[Records from a dataset]
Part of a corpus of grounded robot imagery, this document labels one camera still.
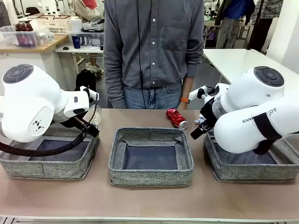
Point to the person's bare left forearm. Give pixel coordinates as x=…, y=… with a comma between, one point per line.
x=187, y=87

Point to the person in blue top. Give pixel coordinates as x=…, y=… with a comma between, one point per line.
x=230, y=30

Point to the person in grey shirt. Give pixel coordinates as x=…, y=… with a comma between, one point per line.
x=151, y=46

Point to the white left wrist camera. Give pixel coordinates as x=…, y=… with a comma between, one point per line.
x=92, y=93

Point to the person in plaid shirt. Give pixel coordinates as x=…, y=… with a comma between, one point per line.
x=266, y=9

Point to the person in beige jacket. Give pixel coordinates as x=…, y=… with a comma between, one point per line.
x=81, y=11

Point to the aluminium table frame rail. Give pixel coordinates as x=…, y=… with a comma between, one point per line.
x=9, y=220

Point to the black backpack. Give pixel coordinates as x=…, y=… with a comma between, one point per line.
x=86, y=79

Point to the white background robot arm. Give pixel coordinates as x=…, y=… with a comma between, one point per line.
x=208, y=8

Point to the clear plastic storage box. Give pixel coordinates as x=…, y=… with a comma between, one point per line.
x=11, y=37

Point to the grey fabric basket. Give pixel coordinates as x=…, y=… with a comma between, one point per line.
x=149, y=177
x=245, y=172
x=58, y=171

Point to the white lattice crate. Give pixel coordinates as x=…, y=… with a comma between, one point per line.
x=58, y=28

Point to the wood topped white cabinet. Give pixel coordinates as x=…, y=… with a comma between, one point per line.
x=54, y=43

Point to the clear crushed plastic cup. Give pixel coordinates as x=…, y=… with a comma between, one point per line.
x=97, y=116

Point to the person's left hand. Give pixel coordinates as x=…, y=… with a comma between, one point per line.
x=182, y=106

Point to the person's grey sleeved right forearm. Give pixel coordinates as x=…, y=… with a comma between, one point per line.
x=114, y=93

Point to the orange wristband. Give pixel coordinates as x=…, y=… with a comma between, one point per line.
x=184, y=100

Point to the white desk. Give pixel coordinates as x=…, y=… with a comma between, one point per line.
x=79, y=49

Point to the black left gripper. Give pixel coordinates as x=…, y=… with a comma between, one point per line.
x=80, y=121

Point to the white plastic canister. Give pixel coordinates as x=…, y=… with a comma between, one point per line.
x=76, y=25

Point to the blue drink bottle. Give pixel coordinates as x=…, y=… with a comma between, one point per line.
x=76, y=42

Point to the brown bottle pack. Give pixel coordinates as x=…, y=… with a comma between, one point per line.
x=24, y=27

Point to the white and black device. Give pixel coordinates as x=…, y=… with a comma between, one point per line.
x=93, y=25

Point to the white paper ball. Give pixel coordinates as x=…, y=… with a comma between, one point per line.
x=198, y=121

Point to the crushed red soda can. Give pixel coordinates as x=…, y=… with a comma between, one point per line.
x=175, y=116

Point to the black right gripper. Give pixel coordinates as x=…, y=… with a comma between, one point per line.
x=210, y=114

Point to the black computer mouse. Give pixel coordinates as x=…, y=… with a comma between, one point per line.
x=66, y=48

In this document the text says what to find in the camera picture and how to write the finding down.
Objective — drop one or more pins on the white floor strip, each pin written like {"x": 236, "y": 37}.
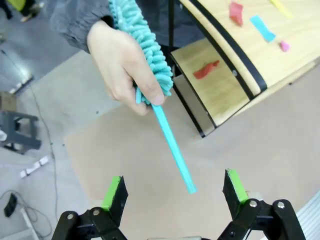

■ **EXERCISE DETAILS**
All lines above that contain the word "this" are to be copied.

■ **EXERCISE SOLUTION**
Part of a corpus of grounded robot imagery, this document labels one camera still.
In this document the text says what to find in the camera picture and how to write the finding down.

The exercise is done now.